A few months ago, I was asked by a faithful LDS person not to do any "negative blogging" while at this person's house. The request caught me off guard, especially considering I had just finished fixing this person's wireless network, and I stammered something conciliatory. There's plenty I could say about the concept of asking someone not to indulge their personal thoughts in unobtrusive silence. I won't. But I will say two things. (If this person happens to be reading this entry, my comments aren't directed to you personally, but our interaction sparked some thoughts I felt like expressing.)
First, I don't consider what I do here to be negative. This person was obviously referring to this blog, where I am sometimes critical of the LDS church, as well as other organizations and belief systems I find to be suboptimal. I try to promote the virtues that are most central to who I am as a person. These include honesty, integrity, evidence-based critical thinking, kindness, empathy, and not making shit up while claiming divine truth. I think these are among the highest virtues, and to support them is a very positive thing indeed.
I will always be critical of people who proclaim virtues with their lips while denying them by their actions. This sometimes includes the LDS church leadership, though they're certainly not the only people who do this. I genuinely hope others will treat me in the same way, and will let me know if they think I am falling short of my own ideals. If I were not open to criticism myself, my criticism of others would be hypocritical. Criticism does not mean simply to tear something down. It means to try to examine it objectively, perhaps even to improve it. Although criticism is one thing the LDS church seems not to value, I continue to express it because I believe it makes the world a better place.
Second, in the "wink, wink" nature of the request, I perceived an implied, unspoken agreement. Maybe it was a misperception, but the attitude seems to be that unbelievers like myself know we are wrong, and we know deep down that we are fighting against the truth. Hence the ease with which the word "negative" is used to describe my actions, and I'm supposed to just nod my head in agreement.
Well, I disagree. In fact, I do not believe deep down that I am doing something wrong. I do not believe that I am fighting against the truth. When I say Korihor was right, I'm not being flippant; I mean it. However, I would not say that Mormons are really atheists who are fighting against the truth. I would not say that deep down, Mormons know their beliefs are harmful. I understand that we have honest differences, and I respect those differences as valid disagreements.

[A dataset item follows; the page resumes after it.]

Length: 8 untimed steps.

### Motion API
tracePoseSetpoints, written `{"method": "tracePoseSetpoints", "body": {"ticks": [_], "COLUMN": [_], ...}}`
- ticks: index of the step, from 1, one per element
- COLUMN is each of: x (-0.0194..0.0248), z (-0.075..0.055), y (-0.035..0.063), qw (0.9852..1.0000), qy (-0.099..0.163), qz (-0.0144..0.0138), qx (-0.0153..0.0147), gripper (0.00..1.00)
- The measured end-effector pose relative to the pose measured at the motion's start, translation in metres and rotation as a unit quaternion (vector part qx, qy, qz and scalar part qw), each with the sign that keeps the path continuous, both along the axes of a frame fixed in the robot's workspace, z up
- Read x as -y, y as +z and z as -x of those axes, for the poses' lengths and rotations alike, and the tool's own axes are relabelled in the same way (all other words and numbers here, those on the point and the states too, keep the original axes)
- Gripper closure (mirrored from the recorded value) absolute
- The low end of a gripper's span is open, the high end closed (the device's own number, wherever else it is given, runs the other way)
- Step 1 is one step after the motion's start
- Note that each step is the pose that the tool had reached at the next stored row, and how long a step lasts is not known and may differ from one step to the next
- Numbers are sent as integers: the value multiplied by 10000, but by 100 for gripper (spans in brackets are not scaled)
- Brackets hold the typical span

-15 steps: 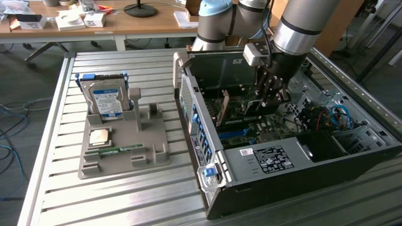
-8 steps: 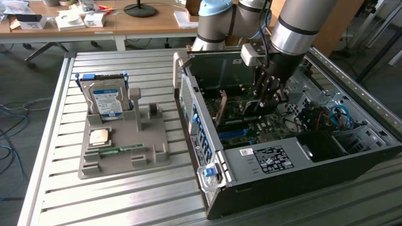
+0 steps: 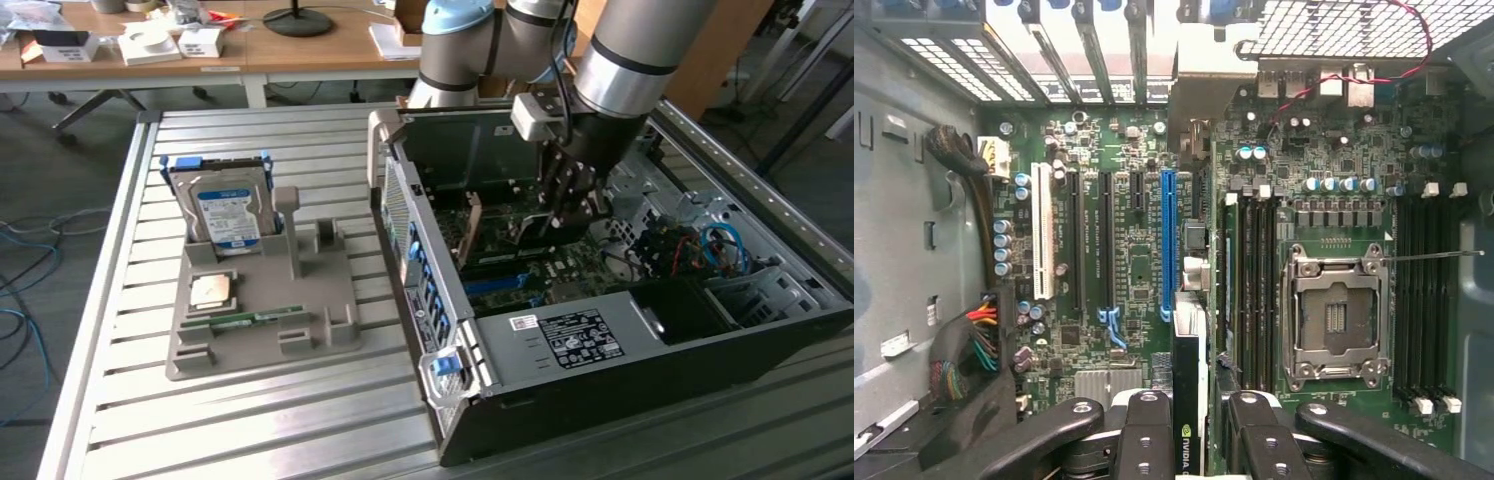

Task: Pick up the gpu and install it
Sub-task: 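Insert the gpu into the slot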

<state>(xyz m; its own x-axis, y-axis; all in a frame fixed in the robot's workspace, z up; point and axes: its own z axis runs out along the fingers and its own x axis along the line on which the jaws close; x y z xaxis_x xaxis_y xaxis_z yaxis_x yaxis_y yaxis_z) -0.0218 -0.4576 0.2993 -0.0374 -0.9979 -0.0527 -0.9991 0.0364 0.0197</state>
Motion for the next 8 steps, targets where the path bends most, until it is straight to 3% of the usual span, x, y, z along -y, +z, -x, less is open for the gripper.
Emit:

Here's something I would hope we can all agree on: Regardless of whether there is a creator god who loves us and wants us to grow, I believe we should try to do so anyway. The more questions we ask, the more we learn. The more we learn, the more we grow. The more we grow, the better we are. Progression is a valid principle, even if not an eternal one.
However, I no longer see the value in artificially constraining the answers to my questions. For example, I don't see the value in seeking answers only as long as the answers don't challenge faith in Joseph Smith or the LDS church. I also don't see the value in seeking answers only as long as the answers don't indicate anything paranormal or supernatural. I'm not interested in protecting my personal answers at the expense of hard questions. I am only interested in what is true. As Joseph Smith himself once said, truth will cut its own way. In other words, if something is actually true, it will withstand scrutiny. So I scrutinize, and I believe that makes this a positive blog.